_Problem to work on_. Output, word for word, every line from the start of the listing down to and including the line that contains "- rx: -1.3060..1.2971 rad"; include nothing else.

_Information provided_.

_ _ _ _

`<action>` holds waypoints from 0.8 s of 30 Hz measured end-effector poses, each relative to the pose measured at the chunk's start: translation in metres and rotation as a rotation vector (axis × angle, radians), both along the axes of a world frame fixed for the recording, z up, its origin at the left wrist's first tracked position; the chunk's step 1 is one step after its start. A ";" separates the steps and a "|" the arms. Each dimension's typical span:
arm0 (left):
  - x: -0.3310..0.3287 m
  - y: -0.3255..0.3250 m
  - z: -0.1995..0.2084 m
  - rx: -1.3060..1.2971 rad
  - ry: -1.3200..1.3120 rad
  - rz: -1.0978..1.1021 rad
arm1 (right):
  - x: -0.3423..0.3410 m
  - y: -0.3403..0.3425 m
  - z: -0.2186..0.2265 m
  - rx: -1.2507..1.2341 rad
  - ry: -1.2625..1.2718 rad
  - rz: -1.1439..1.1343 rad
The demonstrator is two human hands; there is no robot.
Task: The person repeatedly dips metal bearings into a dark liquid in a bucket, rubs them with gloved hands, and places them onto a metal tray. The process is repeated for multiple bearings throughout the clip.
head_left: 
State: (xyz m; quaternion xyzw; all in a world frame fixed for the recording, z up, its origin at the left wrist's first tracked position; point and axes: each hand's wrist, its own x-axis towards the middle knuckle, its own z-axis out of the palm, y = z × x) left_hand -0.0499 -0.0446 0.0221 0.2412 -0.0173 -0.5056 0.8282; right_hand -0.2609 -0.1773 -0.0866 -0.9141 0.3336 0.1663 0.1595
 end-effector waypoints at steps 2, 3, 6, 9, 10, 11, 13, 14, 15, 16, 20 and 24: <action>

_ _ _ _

_Output of the task_.
`<action>` holds waypoints from 0.8 s of 30 Hz measured end-effector poses, each relative to the pose measured at the chunk's start: translation in metres and rotation as a rotation vector (axis × angle, radians), both along the axes of a world frame fixed for the recording, z up, its origin at the left wrist's first tracked position; the chunk's step 1 is one step after its start. A ";" separates the steps and a "|" the arms. Each dimension's typical span:
arm0 (left):
  - x: -0.3310..0.3287 m
  - y: -0.3255..0.3250 m
  - z: -0.1995..0.2084 m
  - rx: -1.3060..1.2971 rad

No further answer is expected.